Doctor groups eventually merged with other doctor groups to prepare for managed care negotiations. Trade journals first started reporting this trend in the late 1990s, according to Bob Morr, vice president of the Indiana Hospital & Health Association.
Local examples of growth include The Care Group, which was created in 1999 and today numbers 135 doctors. It practices at locations throughout the state.
In 2003, a merger created Indiana Radiology Partners Inc. It now works with 76 doctors as a wholly owned, not-for-profit subsidiary of Clarian Health Partners, said Executive Director Keith Keplinger.
Other examples include CorVasc MDs PC, created by a 2001 merger; and OrthoIndy, which includes more than 60 doctors and is preparing to open its own northwest-side specialty hospital.
Larger groups can advance patient care by nurturing subspecialties that would wither on their own. Radiology, for instance, includes bone specialists and doctors who focus on nuclear medicine. Big groups let them concentrate just in those areas.
“That allows them to be more effective teachers for residents and fellows,” Keplinger said.

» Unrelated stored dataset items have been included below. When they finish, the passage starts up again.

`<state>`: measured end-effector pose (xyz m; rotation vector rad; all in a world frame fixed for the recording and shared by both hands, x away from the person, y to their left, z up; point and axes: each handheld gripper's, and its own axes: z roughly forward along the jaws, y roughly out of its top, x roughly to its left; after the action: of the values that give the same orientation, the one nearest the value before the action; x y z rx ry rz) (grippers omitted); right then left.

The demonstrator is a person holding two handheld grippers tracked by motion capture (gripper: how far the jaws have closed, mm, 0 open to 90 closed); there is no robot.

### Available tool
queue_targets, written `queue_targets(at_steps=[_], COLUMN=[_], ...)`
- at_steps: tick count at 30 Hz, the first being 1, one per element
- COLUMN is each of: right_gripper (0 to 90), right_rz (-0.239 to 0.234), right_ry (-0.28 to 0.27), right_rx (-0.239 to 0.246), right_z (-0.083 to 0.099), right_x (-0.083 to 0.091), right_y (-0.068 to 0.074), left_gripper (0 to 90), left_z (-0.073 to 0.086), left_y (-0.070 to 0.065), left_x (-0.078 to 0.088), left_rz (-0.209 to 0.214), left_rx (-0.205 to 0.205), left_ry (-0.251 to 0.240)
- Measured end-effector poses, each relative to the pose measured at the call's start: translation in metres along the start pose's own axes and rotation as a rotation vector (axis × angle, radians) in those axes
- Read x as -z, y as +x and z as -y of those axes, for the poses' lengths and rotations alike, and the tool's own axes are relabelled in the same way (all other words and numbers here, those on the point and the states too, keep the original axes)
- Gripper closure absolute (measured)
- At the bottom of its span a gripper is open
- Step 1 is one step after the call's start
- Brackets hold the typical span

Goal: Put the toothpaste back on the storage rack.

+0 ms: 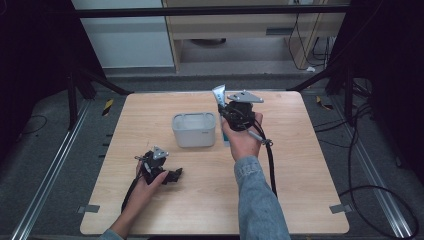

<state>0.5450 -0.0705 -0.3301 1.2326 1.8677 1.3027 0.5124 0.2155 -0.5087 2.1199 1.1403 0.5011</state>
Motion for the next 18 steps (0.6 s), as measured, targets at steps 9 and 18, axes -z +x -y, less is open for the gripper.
queue_targets(at_steps=[9,18], right_gripper=[79.5,79.5], right_rz=[-0.014,-0.018], right_ry=[-0.028,-0.030], right_rx=[0.024,0.041], right_z=[-0.017,-0.027], right_x=[-0.001,-0.009], right_y=[0.011,0.019], left_gripper=[0.0,0.0], left_z=[0.000,0.000], left_y=[0.000,0.000], left_x=[0.000,0.000], left_rz=[0.000,0.000], left_rx=[0.000,-0.001], left_ry=[0.001,0.002])
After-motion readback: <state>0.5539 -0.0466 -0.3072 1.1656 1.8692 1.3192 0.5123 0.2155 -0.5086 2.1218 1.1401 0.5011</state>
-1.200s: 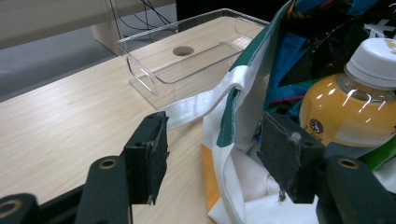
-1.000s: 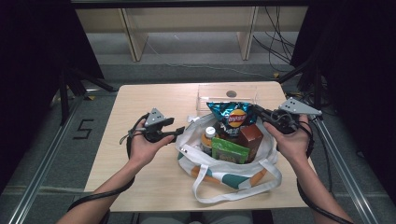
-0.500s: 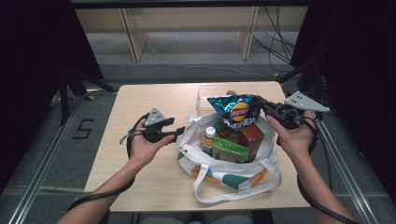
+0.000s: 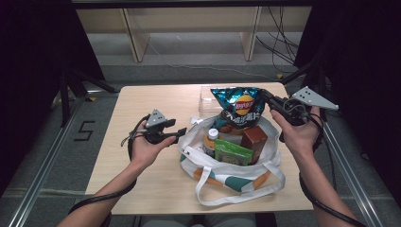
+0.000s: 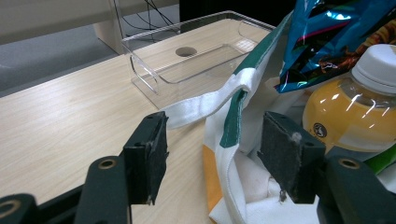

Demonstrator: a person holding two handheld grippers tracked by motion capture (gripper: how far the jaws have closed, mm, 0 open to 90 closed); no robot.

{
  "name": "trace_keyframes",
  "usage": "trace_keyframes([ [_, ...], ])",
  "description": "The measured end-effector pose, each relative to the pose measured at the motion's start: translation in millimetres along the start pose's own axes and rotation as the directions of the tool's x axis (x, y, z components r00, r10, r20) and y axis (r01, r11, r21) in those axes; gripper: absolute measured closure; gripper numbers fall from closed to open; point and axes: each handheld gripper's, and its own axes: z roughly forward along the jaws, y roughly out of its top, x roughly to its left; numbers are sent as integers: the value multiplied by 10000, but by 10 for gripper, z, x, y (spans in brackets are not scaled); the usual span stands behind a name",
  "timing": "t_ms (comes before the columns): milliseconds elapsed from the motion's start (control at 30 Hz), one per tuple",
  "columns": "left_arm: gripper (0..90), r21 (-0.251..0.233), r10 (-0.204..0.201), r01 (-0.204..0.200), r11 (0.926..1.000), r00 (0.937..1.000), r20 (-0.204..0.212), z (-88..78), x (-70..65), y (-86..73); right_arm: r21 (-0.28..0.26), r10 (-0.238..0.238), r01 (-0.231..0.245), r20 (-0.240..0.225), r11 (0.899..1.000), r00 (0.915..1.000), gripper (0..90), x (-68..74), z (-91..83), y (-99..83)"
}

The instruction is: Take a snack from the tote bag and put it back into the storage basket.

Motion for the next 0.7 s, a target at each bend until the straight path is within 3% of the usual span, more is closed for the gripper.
trace_keyframes([
  [133, 407, -7, -2, 2, 10000, 10000, -8, 0, 3, 0, -109, 22, -22, 34, 9999, 10000, 900, 29, 16, 41],
  [167, 407, -9, -11, 11, 10000, 10000, -8, -1, 3, -1, -175, -183, 183, 5, 9997, 9998, 900, 25, 23, 57],
  [200, 407, -9, -3, 3, 10000, 10000, -7, -1, 2, -1, -24, 18, -18, 1, 10000, 10000, 900, 42, 17, 66],
  [233, 407, -16, -17, 17, 10000, 10000, -7, -1, 2, 0, -86, -169, 169, 10, 9998, 9999, 900, 30, 24, 73],
  [400, 407, -23, -58, 58, 10000, 10000, -17, 1, 1, 1, -375, -184, 183, -9, 9991, 9998, 900, 29, 36, 103],
  [433, 406, -23, -59, 59, 10000, 10000, -17, 1, 2, 0, -382, 60, -57, 87, 9993, 9999, 900, 42, 28, 108],
  [700, 406, -5, -88, 88, 10000, 10000, -19, 6, 3, -2, -589, -8, 10, 30, 9983, 10000, 900, 32, 23, 198],
])
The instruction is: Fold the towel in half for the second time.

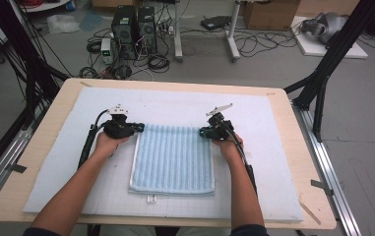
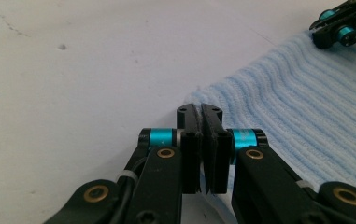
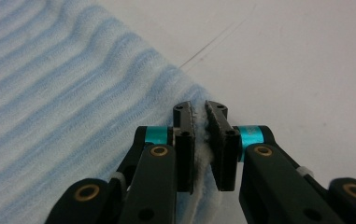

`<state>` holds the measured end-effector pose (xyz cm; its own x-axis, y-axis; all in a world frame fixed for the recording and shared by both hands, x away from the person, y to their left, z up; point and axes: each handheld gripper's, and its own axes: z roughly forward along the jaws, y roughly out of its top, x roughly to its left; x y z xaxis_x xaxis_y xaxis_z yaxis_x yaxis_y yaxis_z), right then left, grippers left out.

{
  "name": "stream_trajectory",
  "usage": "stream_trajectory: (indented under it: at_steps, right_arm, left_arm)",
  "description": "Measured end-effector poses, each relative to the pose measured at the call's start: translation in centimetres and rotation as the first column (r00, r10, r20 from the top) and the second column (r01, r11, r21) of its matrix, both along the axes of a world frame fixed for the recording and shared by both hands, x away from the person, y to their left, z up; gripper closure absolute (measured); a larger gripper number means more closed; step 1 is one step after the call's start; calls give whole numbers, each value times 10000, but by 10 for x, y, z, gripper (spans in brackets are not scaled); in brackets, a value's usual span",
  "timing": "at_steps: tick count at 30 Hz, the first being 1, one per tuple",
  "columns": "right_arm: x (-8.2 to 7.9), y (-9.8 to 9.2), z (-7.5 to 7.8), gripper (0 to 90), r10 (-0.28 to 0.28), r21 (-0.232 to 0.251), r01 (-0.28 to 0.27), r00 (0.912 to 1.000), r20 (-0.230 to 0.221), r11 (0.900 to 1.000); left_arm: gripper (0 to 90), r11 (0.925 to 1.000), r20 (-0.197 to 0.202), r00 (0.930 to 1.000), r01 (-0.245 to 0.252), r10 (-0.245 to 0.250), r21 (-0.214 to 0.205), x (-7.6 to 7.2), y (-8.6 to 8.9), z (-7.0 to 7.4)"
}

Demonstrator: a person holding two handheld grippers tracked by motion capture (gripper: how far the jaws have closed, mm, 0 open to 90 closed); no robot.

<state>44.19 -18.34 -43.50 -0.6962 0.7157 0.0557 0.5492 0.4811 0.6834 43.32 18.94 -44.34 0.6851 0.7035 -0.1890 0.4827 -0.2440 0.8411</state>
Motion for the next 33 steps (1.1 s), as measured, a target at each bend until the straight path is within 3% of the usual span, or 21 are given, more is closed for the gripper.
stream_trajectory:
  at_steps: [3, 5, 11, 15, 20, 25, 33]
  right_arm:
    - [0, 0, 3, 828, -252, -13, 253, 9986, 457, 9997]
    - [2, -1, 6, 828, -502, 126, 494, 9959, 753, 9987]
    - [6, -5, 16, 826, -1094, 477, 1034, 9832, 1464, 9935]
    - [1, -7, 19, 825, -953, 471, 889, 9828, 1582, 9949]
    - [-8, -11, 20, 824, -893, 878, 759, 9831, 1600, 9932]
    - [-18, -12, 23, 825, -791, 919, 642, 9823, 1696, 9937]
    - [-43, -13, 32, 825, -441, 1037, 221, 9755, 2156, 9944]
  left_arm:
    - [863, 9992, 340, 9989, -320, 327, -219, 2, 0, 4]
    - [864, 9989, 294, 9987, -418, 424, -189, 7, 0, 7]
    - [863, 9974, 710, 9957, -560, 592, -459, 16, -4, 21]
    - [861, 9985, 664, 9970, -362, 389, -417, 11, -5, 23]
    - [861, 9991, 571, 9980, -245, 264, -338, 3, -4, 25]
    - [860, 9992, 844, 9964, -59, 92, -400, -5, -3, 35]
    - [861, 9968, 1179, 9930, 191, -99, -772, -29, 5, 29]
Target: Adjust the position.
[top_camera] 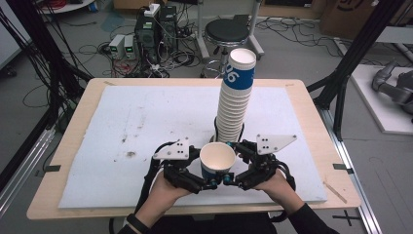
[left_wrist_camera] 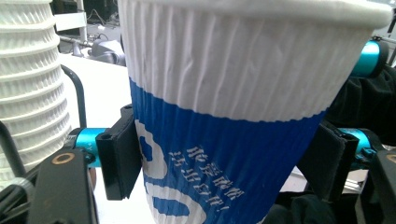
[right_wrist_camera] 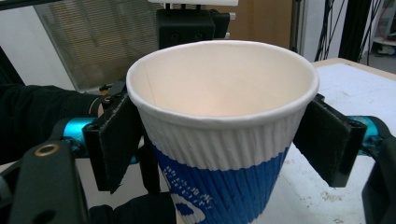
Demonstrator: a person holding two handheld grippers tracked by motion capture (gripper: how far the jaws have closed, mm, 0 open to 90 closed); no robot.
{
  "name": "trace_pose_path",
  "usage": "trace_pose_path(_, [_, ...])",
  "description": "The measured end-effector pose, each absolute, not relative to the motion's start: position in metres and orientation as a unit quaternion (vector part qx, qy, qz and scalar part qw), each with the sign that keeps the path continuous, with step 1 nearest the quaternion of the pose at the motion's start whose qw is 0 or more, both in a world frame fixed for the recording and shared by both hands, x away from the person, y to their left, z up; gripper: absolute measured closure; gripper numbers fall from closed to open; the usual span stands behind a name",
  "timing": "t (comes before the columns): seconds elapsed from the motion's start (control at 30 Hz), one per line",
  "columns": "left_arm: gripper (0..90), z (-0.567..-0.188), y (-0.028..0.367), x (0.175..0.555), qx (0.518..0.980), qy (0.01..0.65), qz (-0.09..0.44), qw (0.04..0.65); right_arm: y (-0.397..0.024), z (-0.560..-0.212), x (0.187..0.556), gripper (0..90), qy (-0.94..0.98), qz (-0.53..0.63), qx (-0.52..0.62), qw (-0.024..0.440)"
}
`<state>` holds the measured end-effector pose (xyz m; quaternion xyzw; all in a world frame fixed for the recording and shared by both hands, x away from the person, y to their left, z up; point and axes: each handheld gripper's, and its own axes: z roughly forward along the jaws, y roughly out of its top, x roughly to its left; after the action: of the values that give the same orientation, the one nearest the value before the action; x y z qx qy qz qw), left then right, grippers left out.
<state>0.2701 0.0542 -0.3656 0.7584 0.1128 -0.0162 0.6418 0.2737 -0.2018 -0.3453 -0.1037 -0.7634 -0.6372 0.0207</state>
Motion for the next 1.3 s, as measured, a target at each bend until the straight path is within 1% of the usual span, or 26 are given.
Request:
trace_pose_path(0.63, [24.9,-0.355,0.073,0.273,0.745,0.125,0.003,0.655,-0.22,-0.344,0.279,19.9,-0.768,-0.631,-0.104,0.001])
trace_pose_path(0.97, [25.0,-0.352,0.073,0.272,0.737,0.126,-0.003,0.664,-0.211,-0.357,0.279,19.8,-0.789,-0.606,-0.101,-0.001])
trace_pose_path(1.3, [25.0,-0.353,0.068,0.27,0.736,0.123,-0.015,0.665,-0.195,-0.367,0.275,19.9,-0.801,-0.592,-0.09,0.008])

Outside patient care, Greg Pemberton sees a simple advantage propelling the growth. “Mostly it’s the economics that push it, the economies of scale,” said the Ice Miller health care attorney who represents hospitals and doctors.
A bigger group spreads overhead costs over a larger base of revenue. In other words, more doctors chip in to keep the lights on. Those savings then can go toward top-shelf management or marketing, which feeds more growth.
Aside from spreading overhead costs, bigger groups also spread call duties. The more doctors, the less time each one spends on call.
“That is a huge deal to most physicians,” said Edmund Abel, director of health care services for the Indianapolis-based consulting firm Blue & Co.
Of course, the picture painted by larger physician groups is not entirely rosy. They can be unwieldy. A group must abide by a standard set of rules or policies in order to operate efficiently, Keplinger said.
That can make life difficult sometimes.
“It’s always a challenge to communicate effectively the basic principles and basic operating philosophy of your group and get everybody heading in the right direction,” he said. “The larger the group, the harder it is.
“I just thank God every day that I have e-mail.”
The bigger group strengthens its clout in many forms. To a lesser extent, that affects suppliers and malpractice insurance rates. For instance, the bigger group gains leverage because it might buy 10 treadmills instead of one, Hallam noted.
To a greater extent, it can threaten hospitals.
“Once they get to a certain size, they have enough [patient] volume that all their work alone would support a hospital or free-standing surgical center,” Abel said. “Ultimately, they become dead-on competitors with the hospitals they once worked at.”
That leads to more joint ventures between hospitals and their doctors, a la The Heart Center of Indiana. Abel noted that the four main hospital networks in Marion County-all not-for-profits-each engage in for-profit ventures with their medical staff.
“By and large, that’s becoming the emerging model as a means to eliminate [doctors and surgeons] from becoming direct competitors,” he said.
The downside to those for-profit deals, Abel said, is they tend to provide less charity care than a not-for-profit.
Many see the growth of doctor groups as a steady trend that won’t explode upward anytime soon. Any time businesses grow larger, someone always becomes disenchanted and branches off on his or her own, Pemberton noted. That curbs expansion to some extent.
“There are only so many of the specialties for which this makes sense,” Morr added.
However, market conditions will continue to make mergers and growth appealing. Reimbursement continues to shrink while rent, salaries and insurance rates rise, Steinmetz noted.
Doctors, he said, have few options to control those variables so they have to figure out a way to spend less money, “kind of like what [Indiana] Gov. [Mitch] Daniels is trying to do right now.”